1. A method of obtaining a profile of a transcriptome of an organism, the method comprising: sequencing one or more cDNA molecules to obtain sequencing reads; aligning each of the sequencing reads to a reference sequence and separating sequencing reads into a pool of aligned sequencing reads and a pool of unaligned sequencing reads; and deriving a transcript distribution of the pool of aligned sequencing reads, thereby obtaining the profile of the transcriptome of the organism.

2. The method according to claim 1, further comprising employing a sequence clustering strategy to identify novel transcripts within the pool of unaligned sequencing reads.

3. The method according to claim 1, further comprising, prior to sequencing, obtaining one or more mRNA molecules from the organism, generating single-strand cDNA molecules based on the one or more mRNA molecules, and hybridizing the single-stranded cDNA molecules to oligonucleotides.

4. The method according to claim 3, wherein the one or more mRNA comprise a complete transcriptome of the organism.

5. The method according to claim 1, further comprising, prior to aligning, filtering the sequencing reads by length and sequence context.

6. The method according to claim 1, wherein sequencing is single molecule sequencing- by-synthesis.
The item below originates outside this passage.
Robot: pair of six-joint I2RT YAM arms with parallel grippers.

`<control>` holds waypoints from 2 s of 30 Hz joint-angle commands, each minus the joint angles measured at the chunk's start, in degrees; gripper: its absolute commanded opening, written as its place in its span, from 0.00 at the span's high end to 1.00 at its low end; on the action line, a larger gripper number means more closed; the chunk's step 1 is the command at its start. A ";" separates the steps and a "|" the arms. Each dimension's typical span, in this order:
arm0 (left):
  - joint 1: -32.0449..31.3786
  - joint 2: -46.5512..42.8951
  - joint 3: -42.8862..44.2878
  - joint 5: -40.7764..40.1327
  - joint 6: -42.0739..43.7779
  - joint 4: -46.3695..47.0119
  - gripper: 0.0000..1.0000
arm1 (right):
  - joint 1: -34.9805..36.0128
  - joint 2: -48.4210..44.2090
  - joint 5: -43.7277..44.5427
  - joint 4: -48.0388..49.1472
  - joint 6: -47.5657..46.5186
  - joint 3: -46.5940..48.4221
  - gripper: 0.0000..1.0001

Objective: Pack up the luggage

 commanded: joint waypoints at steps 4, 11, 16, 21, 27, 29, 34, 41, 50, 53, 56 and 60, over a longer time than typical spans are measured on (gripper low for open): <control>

7. The method according to claim 1, wherein separating comprises assigning a probability of accurate alignment for each sequencing read, wherein sequencing reads above a defined alignment score threshold are placed in the pool of aligned sequencing reads, and sequencing reads below the defined alignment score threshold are placed in the pool of unaligned sequencing reads.

8. The method according to claim 1, wherein deriving comprises calculating a distribution of transcripts based upon a distribution of reads assigned to the reference sequence.

9. A method for quantitative analysis of genome transcripts, the method comprising: obtaining nucleic acid from a biological sample; sequencing one or more portions of the nucleic acid; aligning the one or more portions with a reference sequence; assigning a probability to each alignment; and determining a quantitative distribution of the one or more portions.

10. A method for transcriptional profiling, the method comprising: obtaining sequence reads from one or more gene transcripts; assigning the reads to a reference sequence for alignment based upon a probability of an accurate match between the reads and the reference sequence; and calculating a distribution of transcripts based upon the distribution of reads assigned to the reference sequence.

11. A method for reducing errors in quantitative transcriptional analysis, the method comprising: sequencing one or more regions of a transcriptome; aligning sequences from the one or more regions to a reference sequence; assigning a probability of accurate alignment for each of the sequences; and discarding aligned sequences that do not meet a predetermined probability threshold.

12. The method according to any one of claims 9-11, wherein sequencing is single molecule sequencing-by-synthesis.